We used a dense set of SNPs to survey the genome to identify novel loci and to assess support for allelic association with BIN1, CLU, and PICALM. The current cohort extends previous GWAS of non-Hispanic white populations by exploring allelic association in an admixed cohort with a different set of genetic and environmental risk factors.
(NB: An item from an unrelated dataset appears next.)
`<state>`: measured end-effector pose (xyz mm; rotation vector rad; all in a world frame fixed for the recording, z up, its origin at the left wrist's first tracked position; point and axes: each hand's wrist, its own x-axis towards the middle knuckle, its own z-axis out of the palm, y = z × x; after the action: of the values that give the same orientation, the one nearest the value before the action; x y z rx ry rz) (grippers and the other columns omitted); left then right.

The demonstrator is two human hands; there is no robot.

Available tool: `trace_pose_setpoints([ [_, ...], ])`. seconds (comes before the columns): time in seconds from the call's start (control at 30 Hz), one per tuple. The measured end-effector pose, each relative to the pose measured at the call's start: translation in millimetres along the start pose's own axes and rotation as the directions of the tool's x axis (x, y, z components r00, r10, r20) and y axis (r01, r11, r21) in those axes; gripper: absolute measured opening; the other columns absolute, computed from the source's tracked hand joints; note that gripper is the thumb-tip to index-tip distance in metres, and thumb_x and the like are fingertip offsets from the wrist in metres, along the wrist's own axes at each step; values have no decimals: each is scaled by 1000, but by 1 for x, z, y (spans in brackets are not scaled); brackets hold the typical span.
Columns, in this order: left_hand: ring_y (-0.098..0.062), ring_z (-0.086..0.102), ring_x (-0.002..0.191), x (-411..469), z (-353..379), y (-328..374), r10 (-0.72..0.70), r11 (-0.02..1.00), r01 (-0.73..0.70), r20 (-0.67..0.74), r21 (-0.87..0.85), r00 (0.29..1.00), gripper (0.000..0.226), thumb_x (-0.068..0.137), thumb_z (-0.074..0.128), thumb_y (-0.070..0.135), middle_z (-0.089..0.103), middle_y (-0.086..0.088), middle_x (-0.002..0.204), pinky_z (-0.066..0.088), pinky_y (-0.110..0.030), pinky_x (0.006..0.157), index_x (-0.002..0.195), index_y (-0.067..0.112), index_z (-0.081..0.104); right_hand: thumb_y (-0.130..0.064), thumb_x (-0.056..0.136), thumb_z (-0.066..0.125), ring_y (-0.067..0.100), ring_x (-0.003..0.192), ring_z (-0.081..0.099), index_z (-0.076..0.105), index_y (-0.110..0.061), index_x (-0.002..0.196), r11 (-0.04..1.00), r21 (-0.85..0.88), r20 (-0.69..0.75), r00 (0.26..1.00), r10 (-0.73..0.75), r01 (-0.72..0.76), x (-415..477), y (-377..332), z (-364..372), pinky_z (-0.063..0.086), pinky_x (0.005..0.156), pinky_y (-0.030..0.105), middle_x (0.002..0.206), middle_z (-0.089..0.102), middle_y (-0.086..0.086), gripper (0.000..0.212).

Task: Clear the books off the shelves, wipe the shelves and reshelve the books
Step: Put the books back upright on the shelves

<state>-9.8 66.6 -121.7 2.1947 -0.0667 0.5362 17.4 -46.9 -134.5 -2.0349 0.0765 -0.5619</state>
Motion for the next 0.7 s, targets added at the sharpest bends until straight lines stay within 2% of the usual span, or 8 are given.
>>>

The confirmation in the present study further strengthens the associations between variants in these genes and LOAD. It also supports the role of other genetic (eg, APOE) and environment factors modulating the genetic variant, especially when each variant may only have a small effect size. We also identified novel candidate genes (eg, HPCAL1, DGKB) in a Caribbean Hispanic cohort and replicated the association in an independent ethnically different data set. These genes need to be examined further in independent data sets.